● Task statement
Verbatim, and with nothing else, reproduce the data below from its first line through the line containing "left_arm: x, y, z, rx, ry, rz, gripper".

● Recorded information
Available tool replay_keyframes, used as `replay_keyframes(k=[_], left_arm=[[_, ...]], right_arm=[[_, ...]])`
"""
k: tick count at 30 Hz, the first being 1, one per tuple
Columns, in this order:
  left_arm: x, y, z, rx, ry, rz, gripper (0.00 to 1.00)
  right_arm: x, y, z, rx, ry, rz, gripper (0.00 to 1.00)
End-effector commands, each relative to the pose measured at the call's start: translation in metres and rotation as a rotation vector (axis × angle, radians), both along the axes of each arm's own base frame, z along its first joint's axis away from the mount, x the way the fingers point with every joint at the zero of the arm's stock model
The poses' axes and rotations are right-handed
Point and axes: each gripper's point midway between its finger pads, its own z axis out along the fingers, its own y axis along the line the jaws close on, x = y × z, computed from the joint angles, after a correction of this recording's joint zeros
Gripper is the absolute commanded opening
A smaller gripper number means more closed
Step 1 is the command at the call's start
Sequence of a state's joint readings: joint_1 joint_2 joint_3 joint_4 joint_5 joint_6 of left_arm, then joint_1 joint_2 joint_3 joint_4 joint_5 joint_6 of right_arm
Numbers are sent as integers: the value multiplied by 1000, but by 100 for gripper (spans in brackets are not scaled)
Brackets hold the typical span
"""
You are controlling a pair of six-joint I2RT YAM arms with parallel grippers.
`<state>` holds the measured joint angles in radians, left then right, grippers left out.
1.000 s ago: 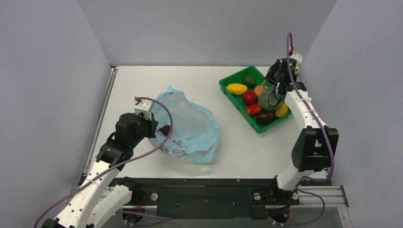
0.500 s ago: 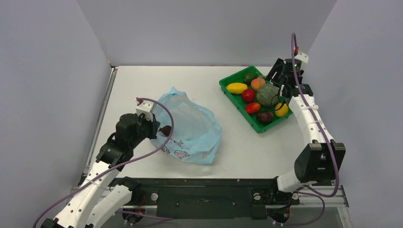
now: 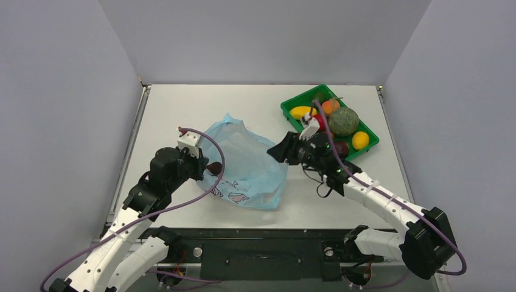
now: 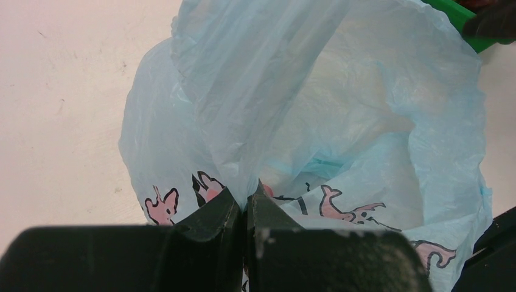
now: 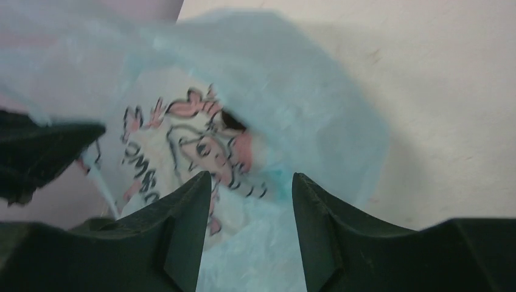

● Task solution
Available tool replay_keyframes, used as `replay_keyframes(k=[_], left_arm=[[_, ...]], right_arm=[[_, ...]])`
"""
k: tick count at 30 Hz, the first being 1, one per tuple
Columns, in this order:
  left_arm: x, y, z, rx, ry, rz, gripper (0.00 to 1.00)

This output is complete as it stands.